WHAT TO WORK ON
All lines from the first line of the material up to and including the line with "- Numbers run" must be copied exactly, and no others.
•••
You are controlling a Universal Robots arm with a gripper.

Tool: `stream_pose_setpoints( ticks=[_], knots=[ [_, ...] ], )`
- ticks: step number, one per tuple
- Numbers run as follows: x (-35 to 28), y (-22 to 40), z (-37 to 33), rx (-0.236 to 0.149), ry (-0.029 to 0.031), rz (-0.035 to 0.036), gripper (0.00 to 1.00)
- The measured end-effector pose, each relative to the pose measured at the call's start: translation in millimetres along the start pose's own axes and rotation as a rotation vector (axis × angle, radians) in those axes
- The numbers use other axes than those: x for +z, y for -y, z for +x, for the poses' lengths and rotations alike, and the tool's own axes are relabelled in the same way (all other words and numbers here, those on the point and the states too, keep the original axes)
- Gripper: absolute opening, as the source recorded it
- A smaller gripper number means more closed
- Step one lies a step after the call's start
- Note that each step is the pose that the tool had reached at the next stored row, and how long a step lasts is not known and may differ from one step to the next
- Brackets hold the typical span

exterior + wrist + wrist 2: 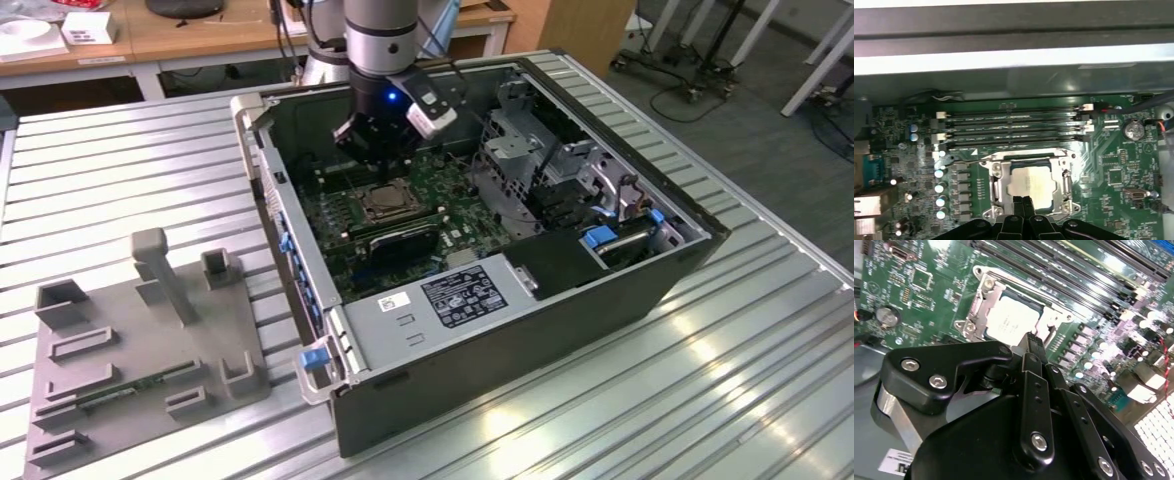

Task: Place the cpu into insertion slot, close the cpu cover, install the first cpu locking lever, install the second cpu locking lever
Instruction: 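Close the cpu cover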

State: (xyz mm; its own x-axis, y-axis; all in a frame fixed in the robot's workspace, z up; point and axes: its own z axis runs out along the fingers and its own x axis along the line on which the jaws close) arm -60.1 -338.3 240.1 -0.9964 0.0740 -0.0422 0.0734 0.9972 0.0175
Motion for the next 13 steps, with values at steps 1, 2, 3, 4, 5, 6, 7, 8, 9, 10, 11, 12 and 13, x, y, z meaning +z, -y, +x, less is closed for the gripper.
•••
RESULT OF THE TASK
You are controlling a Universal Robots arm with a gripper.

Tool: `stream_pose_setpoints( ticks=[_], knots=[ [_, ...] ], )`
- ticks: step number, one per tuple
- Numbers run as follows: x (-35 to 28), y (-22 to 40), z (-37 to 33), rx (-0.236 to 0.149), ry (-0.029 to 0.031), rz (-0.035 to 0.036), gripper (0.00 to 1.00)

No more work is required for the exercise.